Task brief » Could you write out exactly the lines from the one that contains "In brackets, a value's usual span" through the last line of the listing below, both included and nothing more?

Data shown »
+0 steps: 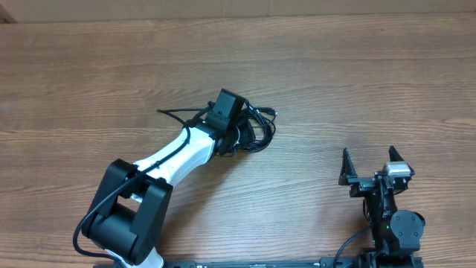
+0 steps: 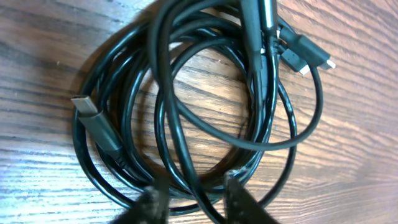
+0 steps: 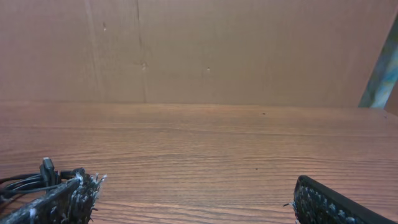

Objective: Untangle cables

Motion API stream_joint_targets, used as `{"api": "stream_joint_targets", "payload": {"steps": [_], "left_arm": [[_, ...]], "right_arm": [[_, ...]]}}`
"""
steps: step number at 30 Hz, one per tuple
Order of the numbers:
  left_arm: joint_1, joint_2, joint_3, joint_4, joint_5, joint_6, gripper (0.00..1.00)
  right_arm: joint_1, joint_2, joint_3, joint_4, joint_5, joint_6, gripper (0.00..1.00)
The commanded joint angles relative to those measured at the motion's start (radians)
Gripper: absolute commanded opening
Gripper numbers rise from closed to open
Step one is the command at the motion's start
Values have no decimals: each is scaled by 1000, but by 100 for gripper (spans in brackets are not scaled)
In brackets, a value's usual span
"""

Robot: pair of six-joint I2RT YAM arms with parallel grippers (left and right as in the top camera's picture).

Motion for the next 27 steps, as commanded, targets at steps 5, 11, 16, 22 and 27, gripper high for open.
{"api": "stream_joint_targets", "payload": {"steps": [5, 11, 16, 22, 27], "left_arm": [[28, -1, 21, -2, 19, 44, 4], [66, -56, 36, -32, 74, 98, 4], [88, -155, 48, -61, 84, 125, 4], [97, -304, 48, -55, 84, 172, 4], [97, -391, 48, -3, 85, 171, 4]], "right_arm": [[5, -7, -10, 6, 2, 3, 100], [5, -7, -10, 6, 2, 3, 100], [5, -7, -10, 6, 2, 3, 100], [5, -7, -10, 6, 2, 3, 100], [5, -7, -10, 6, 2, 3, 100]]}}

Task output »
In brackets, a value's usual span
"""

Robot: pair of six-joint I2RT YAM arms with parallel grippers (left and right as in the top camera's picture).

Motion for the next 27 steps, as commanded, targets at steps 5, 11, 16, 22 and 27, gripper high for open.
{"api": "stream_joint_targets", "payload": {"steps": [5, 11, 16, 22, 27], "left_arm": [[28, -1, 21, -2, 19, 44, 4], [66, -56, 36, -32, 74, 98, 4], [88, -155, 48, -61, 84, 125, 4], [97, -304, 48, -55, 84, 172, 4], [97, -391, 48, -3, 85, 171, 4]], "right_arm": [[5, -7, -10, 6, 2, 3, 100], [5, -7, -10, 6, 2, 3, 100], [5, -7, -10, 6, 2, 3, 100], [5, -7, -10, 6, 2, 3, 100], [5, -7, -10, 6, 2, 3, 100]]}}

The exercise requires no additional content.